Top of Data in this exercise
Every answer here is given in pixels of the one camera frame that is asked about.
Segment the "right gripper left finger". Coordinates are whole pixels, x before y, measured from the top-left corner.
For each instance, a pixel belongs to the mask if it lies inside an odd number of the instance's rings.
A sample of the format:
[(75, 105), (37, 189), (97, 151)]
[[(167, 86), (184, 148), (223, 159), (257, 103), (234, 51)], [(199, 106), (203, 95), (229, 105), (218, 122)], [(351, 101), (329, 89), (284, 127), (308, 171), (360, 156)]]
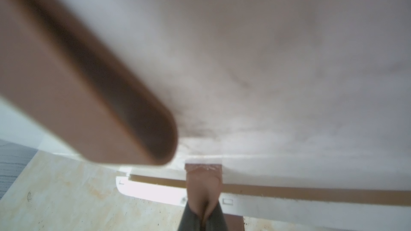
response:
[(187, 203), (177, 231), (203, 231), (200, 218), (190, 209)]

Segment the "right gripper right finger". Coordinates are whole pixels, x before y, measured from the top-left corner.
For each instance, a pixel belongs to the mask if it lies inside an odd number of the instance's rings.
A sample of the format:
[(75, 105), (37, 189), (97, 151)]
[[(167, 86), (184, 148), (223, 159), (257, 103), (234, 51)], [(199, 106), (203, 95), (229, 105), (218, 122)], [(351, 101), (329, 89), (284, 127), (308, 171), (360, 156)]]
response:
[(228, 225), (225, 221), (222, 208), (219, 203), (212, 211), (211, 215), (203, 224), (204, 231), (228, 231)]

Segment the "white three-drawer cabinet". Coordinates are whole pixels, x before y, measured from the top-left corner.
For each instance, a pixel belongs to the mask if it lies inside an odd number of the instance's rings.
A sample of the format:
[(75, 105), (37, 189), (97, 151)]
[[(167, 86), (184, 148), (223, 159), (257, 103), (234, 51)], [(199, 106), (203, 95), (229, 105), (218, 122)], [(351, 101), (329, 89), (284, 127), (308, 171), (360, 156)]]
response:
[(61, 0), (173, 113), (164, 167), (410, 190), (411, 0)]

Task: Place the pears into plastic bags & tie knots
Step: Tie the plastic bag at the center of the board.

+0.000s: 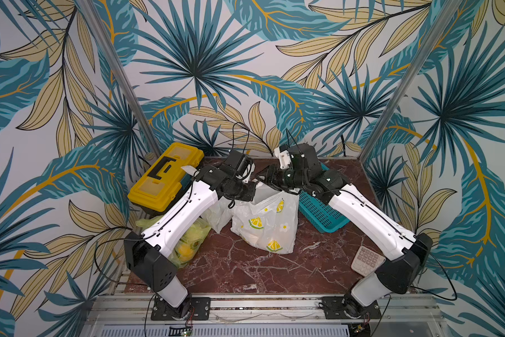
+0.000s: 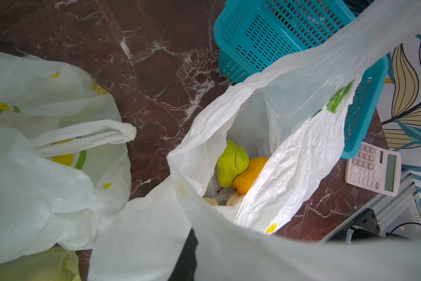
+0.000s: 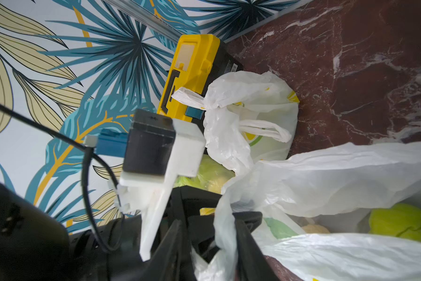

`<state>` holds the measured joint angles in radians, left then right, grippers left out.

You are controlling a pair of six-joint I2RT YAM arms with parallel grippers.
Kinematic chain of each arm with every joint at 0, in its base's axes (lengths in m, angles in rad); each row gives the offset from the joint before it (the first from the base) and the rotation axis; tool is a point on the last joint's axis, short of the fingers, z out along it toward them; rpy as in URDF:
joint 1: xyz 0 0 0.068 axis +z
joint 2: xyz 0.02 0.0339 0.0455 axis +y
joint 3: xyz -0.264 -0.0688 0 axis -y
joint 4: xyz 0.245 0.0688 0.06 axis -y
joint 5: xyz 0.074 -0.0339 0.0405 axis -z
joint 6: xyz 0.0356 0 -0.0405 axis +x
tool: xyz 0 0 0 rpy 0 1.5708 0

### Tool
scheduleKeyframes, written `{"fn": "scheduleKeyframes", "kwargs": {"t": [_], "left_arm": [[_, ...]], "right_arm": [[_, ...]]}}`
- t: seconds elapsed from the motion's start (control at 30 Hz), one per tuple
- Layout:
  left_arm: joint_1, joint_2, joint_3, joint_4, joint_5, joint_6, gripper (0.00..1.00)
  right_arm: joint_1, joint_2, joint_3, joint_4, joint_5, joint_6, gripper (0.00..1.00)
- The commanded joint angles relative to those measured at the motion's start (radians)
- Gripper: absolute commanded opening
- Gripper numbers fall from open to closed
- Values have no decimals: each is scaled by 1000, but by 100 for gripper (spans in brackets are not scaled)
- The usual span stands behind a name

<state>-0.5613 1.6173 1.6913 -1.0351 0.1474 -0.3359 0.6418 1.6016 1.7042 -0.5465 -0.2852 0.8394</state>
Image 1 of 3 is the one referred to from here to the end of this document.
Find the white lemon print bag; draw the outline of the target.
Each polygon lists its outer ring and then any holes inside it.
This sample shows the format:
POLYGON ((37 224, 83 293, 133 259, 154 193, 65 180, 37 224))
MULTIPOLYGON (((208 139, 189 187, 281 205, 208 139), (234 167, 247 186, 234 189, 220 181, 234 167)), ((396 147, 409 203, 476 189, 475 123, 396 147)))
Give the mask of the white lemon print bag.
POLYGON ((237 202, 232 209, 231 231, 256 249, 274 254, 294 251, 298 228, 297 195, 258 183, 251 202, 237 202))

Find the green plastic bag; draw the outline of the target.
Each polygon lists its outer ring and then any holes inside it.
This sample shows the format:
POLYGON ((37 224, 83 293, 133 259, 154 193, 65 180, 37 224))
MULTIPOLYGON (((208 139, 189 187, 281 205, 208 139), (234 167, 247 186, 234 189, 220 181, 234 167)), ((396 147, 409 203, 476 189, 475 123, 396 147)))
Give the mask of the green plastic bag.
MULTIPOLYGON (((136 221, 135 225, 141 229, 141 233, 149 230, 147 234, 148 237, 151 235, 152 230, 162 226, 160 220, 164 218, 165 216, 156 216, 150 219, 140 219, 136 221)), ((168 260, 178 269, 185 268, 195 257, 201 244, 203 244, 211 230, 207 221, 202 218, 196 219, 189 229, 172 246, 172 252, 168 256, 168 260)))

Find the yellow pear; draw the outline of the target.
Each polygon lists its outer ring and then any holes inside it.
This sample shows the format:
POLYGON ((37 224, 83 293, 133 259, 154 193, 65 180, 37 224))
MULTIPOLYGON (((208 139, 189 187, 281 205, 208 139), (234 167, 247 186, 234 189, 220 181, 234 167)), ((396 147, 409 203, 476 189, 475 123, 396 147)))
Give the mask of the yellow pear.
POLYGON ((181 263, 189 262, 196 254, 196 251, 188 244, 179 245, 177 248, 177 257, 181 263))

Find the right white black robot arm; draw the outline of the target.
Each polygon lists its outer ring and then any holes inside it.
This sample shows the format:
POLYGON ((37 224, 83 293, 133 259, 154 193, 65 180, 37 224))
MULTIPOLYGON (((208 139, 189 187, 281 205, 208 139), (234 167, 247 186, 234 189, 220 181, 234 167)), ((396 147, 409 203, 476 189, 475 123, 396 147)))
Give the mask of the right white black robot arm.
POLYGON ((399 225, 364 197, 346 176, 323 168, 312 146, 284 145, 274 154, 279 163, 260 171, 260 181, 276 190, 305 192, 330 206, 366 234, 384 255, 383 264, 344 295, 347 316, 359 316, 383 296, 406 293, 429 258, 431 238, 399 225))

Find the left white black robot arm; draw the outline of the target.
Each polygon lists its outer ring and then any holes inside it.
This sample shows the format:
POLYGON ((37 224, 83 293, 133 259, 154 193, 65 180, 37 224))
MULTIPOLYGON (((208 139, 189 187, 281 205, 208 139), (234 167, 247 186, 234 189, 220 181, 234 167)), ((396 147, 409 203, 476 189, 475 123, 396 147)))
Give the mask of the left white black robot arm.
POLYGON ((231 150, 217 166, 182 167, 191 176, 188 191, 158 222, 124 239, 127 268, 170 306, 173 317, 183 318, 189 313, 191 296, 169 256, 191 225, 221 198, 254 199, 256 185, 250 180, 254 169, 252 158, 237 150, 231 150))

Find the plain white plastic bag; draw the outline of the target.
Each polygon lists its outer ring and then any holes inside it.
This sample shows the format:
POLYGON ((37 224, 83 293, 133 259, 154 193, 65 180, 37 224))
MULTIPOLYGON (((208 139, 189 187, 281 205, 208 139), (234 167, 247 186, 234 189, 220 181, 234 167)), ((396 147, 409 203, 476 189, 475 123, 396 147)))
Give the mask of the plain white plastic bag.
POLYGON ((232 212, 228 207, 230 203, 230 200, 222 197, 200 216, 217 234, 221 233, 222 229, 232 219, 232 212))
Bottom of Data in this exercise
• **Exercise details**
For the records above, state how many lines contain "motion", and nothing more.

• **Task answer**
2